Calculating the Hessian Vector Product of a Flax NN output wrt to the inputs

415 views Asked by At

I am trying to get the second derivative of the output w.r.t the input of a neural network built using Flax. The network is structured as follows:

import numpy as np
import jax
import jax.numpy as jnp
import flax.linen as nn
import optax
from flax import optim

class MLP(nn.Module):
  features: Sequence[int]

  @nn.compact
  def __call__(self, x):
    for feat in self.features[:-1]:
      x = nn.tanh(nn.Dense(feat)(x))
    x = nn.Dense(self.features[-1])(x)
    return x

model = MLP([20, 20, 20, 20, 20, 1])
batch = jnp.ones((32, 3)) #Dummy input to Initialize the NN
params = model.init(jax.random.PRNGKey(0), batch)
X =  jnp.ones((32, 3))
output = model.apply(params, X)

I can get the single derivative by using vmap over grad :

@jit
def u_function(params, X):
  u = model.apply(params, X)
  return jnp.squeeze(u)

grad_fn = vmap(grad(u_function, argnums=1), in_axes=(None, 0), out_axes=(0))

u_X = vmap(grad(u_function, argnums=1), in_axes=(None, 0), out_axes=(0))(params, X)

However, when I try to do this again to obtain the second derivative :

u_X_func = vmap(grad(u_function, argnums=1), in_axes=(None, 0), out_axes=(0))
u_XX_func = vmap(grad(u_X_func, argnums=1), in_axes=(None, 0), out_axes=(0))(params, X)

I get the folllowing error:

[/usr/local/lib/python3.7/dist-packages/flax/linen/linear.py](https://localhost:8080/#) in __call__(self, inputs)
    186     kernel = self.param('kernel',
    187                         self.kernel_init,
--> 188                         (jnp.shape(inputs)[-1], self.features),
    189                         self.param_dtype)
    190     if self.use_bias:

IndexError: tuple index out of range

I tried using the hvp definition from the autodiff cookbook, but with params being an input to the function just wasnt sure how to proceed.

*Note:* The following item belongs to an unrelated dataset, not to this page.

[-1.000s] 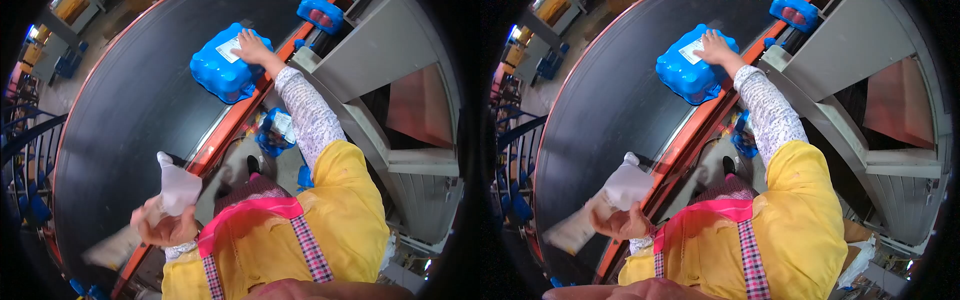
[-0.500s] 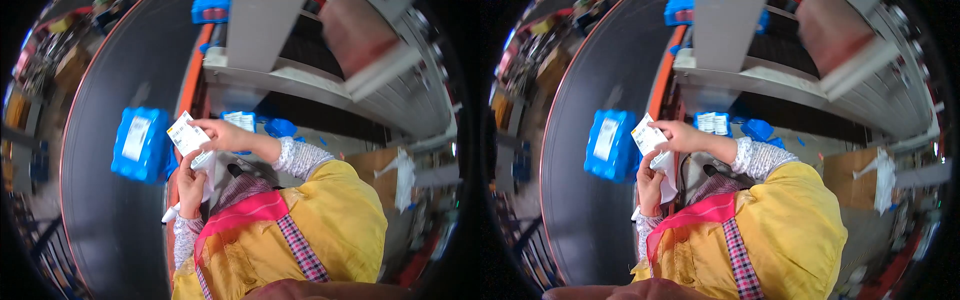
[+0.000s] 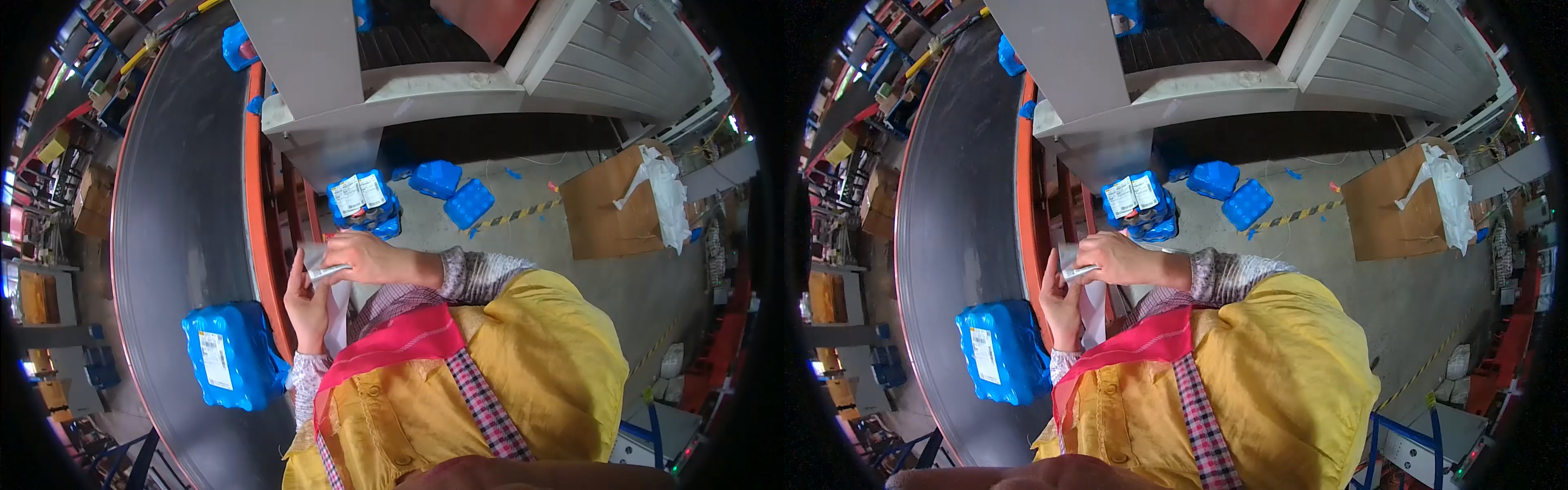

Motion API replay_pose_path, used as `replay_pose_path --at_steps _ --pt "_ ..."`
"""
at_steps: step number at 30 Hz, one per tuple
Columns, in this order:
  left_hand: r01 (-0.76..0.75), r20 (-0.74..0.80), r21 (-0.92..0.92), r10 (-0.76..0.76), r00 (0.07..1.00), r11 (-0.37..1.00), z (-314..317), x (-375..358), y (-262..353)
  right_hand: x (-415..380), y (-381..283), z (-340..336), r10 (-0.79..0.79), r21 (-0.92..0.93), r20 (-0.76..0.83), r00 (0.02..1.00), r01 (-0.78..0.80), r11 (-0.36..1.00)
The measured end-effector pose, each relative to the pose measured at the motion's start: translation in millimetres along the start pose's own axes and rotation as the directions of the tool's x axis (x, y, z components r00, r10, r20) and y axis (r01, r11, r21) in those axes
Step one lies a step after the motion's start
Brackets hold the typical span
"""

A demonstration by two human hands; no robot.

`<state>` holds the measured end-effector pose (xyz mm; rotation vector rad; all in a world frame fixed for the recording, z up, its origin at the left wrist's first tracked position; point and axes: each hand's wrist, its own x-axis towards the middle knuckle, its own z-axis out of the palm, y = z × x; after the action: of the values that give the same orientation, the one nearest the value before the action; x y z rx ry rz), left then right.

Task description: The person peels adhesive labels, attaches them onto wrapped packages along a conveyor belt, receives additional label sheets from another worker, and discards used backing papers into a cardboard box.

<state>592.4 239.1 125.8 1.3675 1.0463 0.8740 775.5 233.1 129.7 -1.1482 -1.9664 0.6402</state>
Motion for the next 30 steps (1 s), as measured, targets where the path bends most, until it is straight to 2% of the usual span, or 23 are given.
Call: replay_pose_path --at_steps 1,2,6,7,8,9,11,12,13,14,15,16,17,20,21,22,23,26,27,28,29,30 --pt "-0.022 0.019 0.0 0.022 1.0 1.0 0 -3 -3 -4 1 3 0.032 0.031 0.024 0.999 -0.033 0.999" --pt "-0.044 0.001 0.106 0.045 0.999 0.993 -1 -8 -3 -7 2 10 0.043 0.157 -0.056 0.997 -0.034 0.987" --pt "-0.102 0.016 0.445 0.106 0.994 0.89 -2 -27 -6 -21 0 25 0.22 0.364 -0.029 0.975 -0.195 0.911" --pt "-0.099 -0.001 0.479 0.113 0.994 0.872 0 -28 -9 -23 3 24 0.299 0.399 0.113 0.947 -0.319 0.86" --pt "-0.226 0.038 0.453 0.234 0.971 0.862 1 -25 -19 -26 11 25 0.335 0.362 0.155 0.93 -0.368 0.856" --pt "-0.354 0.07 0.425 0.36 0.931 0.833 1 -28 -31 -33 27 39 0.434 0.491 0.22 0.874 -0.484 0.725" --pt "-0.361 0.22 0.533 0.286 0.933 0.765 -10 -38 -51 -44 43 32 0.512 0.571 0.176 0.841 -0.511 0.642" --pt "-0.385 0.204 0.51 0.327 0.923 0.769 -8 -39 -61 -45 48 21 0.607 0.551 0.167 0.777 -0.584 0.596" --pt "-0.343 0.203 0.575 0.277 0.939 0.743 -14 -44 -85 -56 73 18 0.643 0.538 0.142 0.753 -0.604 0.588" --pt "-0.296 0.173 0.607 0.241 0.955 0.737 -18 -49 -106 -61 81 -1 0.613 0.604 0.147 0.776 -0.561 0.566" --pt "-0.252 0.147 0.635 0.207 0.967 0.73 -22 -53 -129 -65 93 -14 0.666 0.464 0.057 0.744 -0.61 0.642" --pt "-0.207 0.118 0.681 0.175 0.978 0.703 -24 -57 -148 -70 107 -27 0.725 0.369 -0.03 0.688 -0.667 0.647" --pt "-0.154 0.086 0.716 0.133 0.987 0.681 -25 -62 -160 -72 116 -40 0.783 0.407 -0.101 0.614 -0.693 0.596" --pt "-0.066 0.012 0.789 0.092 0.996 0.611 -28 -69 -214 -68 121 -80 0.806 0.227 -0.38 0.454 -0.799 0.557" --pt "-0.049 -0.005 0.814 0.091 0.996 0.579 -26 -70 -226 -72 134 -86 0.73 0.17 -0.515 0.45 -0.781 0.602" --pt "-0.034 0.032 0.838 0.014 0.999 0.544 -28 -73 -244 -67 131 -89 0.736 0.253 -0.558 0.382 -0.767 0.59" --pt "0.013 0.053 0.794 -0.091 0.994 0.608 -30 -77 -261 -62 127 -92 0.741 0.337 -0.596 0.309 -0.741 0.581" --pt "0.216 0.121 0.638 -0.374 0.92 0.739 -32 -78 -261 -48 126 -77 0.647 0.422 -0.684 0.337 -0.541 0.728" --pt "0.266 0.124 0.612 -0.422 0.898 0.745 -34 -80 -258 -43 127 -69 0.589 0.32 -0.7 0.403 -0.56 0.764" --pt "0.301 0.121 0.579 -0.445 0.887 0.757 -37 -77 -255 -35 122 -62 0.52 0.196 -0.695 0.497 -0.564 0.802" --pt "0.276 0.123 0.567 -0.411 0.903 0.776 -40 -75 -257 -23 124 -51 0.505 0.262 -0.688 0.521 -0.47 0.843" --pt "0.213 0.16 0.601 -0.376 0.913 0.771 -45 -71 -252 -5 120 -41 0.514 0.319 -0.703 0.491 -0.429 0.845"
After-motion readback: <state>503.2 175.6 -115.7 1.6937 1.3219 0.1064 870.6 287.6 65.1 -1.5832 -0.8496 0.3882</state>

Any help on this would be really appreciable.

1

There are 1 answers

0
jakevdp On

The issue is that your u_function maps a length-3 vector to a scalar. The first derivative of this is a length-3 vector, but the second derivative of this is a 3x3 hessian matrix, which you cannot compute via jax.grad, which is only designed for scalar-output functions. Fortunately JAX provides the jax.hessian transform to compute these general second derivatives:

u_XX = vmap(hessian(u_function, argnums=1), in_axes=(None, 0), out_axes=(0))(params, X)
print(u_XX.shape)
# (32, 3, 3)